Gambling or Investing: A GameStop Primer
*The goal for this blog is to provide a basic explanation of what happened and the important takeaways. I will not dive into the nuances and try to avoid the technical aspects of what happened.
What is GameStop
GameStop, you know, that store in the strip mall you or your kids visited to buy new and used video games 20+ years ago. This was the time before games could be downloaded to a device in your home, or shopping at a brick-and-mortar store was considered lame. If you were thinking, “wow, that place is still around”, you are not alone.
Over the past 2 weeks, the financial media could not get enough of this story. It replaced the typical 2021 market predictions, Covid, and the first 100 days of our new President. The common theme was David (small investors) vs Goliath (hedge funds) and the idea that David was winning. Essentially, what happened is called a “short squeeze”.
What Happened: Goliath
Investors on one side (the hedge funds) borrowed, or shorted shares of GameStop because they expected the share price to drop. Then in the future, planned to buy shares at a lower price, return the shares to the lender, thus allowing the fund to profit on the price difference. These short sales have an expiration date, so if the stock unexpectedly rises in price, the short-sellers (the hedge funds) must buy the stock at the higher price to limit their losses—more on this momentarily.
What Happened: David
On the other side of the table were a group of investors who engaged in online conversations like subreddit r/wallstreetbets. These investors, noticed the high short exposure on GameStop and teamed up to raise the stock price, basically though buying shares. They hoped and positioned themselves to ride the wave to profits as the hedge funds looked to limit their losses.

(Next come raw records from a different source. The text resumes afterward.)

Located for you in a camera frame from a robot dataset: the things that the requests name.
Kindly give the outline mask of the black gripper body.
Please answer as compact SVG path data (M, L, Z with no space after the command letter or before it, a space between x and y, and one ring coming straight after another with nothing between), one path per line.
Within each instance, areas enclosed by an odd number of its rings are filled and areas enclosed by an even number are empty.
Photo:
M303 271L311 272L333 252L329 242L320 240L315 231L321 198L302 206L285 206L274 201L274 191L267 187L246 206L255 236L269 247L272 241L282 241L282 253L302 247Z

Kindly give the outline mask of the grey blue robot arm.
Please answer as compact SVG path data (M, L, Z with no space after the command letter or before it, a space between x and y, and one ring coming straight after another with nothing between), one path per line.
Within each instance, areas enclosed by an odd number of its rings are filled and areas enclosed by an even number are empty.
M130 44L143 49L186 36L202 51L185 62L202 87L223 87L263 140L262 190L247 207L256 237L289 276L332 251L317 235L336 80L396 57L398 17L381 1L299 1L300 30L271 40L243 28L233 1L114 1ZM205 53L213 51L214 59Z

When the hedge funds were forced to buy shares to close out their positions and return shares to their lender, GameStop stock price went through the roof. Remember, the stock had a lot of short interest, therefore, as the demand for shares increased from the hedge funds, so did the stock price. Basically, as the share price increased, Goliath lost more money and David made more money (at least on paper).
A Teachable Moment
In this blog I used the term, investor out of respect for the participants on both sides of this trade. However, I would not classify their actions as investing. What we need to understand, this is a form of gambling. Not that I think there was anything wrong about how this all transpired (at least the actions of those on the buy and sell side), but it is important to understand the difference.

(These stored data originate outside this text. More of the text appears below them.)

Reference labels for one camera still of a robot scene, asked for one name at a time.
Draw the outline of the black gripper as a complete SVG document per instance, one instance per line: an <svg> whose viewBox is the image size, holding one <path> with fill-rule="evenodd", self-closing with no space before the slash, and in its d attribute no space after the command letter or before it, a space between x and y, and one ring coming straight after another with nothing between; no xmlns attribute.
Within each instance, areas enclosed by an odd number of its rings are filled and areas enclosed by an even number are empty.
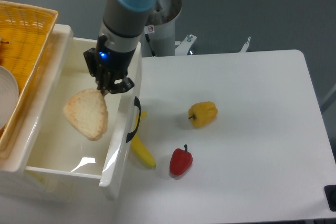
<svg viewBox="0 0 336 224"><path fill-rule="evenodd" d="M126 52L115 51L106 46L107 41L106 35L99 36L96 49L90 48L83 53L89 73L95 77L97 90L103 95L126 93L135 86L134 82L126 77L135 49ZM113 79L112 73L108 70L111 70L116 77L124 78L116 83L116 79Z"/></svg>

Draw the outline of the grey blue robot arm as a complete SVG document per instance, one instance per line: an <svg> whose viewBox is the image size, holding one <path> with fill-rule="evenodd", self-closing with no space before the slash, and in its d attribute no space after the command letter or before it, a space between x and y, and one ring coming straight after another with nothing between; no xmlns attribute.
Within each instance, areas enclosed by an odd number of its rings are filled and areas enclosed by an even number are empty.
<svg viewBox="0 0 336 224"><path fill-rule="evenodd" d="M83 53L102 95L134 87L128 67L157 0L107 0L97 44Z"/></svg>

The stock market is a way to share in the growth and profits of public enterprises, (among other functions). It should not be a roulette wheel. When share owners cease to be long-term investors, and prices are bid up not based on the underlying value of the companies, but on the expectation that whatever you buy, at whatever price, someone else will come along and pay a higher price, we tend to have problems.
Again, and to be clear, I’m not bashing the actions of David or Goliath in the above trades, they should be able to act as they see fit, but as someone tasked with trying to make sure my clients minimize the probability of doing irreparable damage to their finances, I must make a clear distinction between investing and gambling.
Of course, markets only work this way for a short time. As you are seeing over the past few days, the share price of GameStop, and perhaps many other stocks that are being gambled with now—will return to something that more closely resembles the real value of the real company.
How many David-type investors escaped this trade with considerable winnings? I’m not sure if we’ll ever know that answer, but I hope it’s a lot more than I think. For the few who made life-changing profits, I hope they can back away from the table and know the difference between gambling and investing. As we all know, most of the money that enters a casino stays with the house.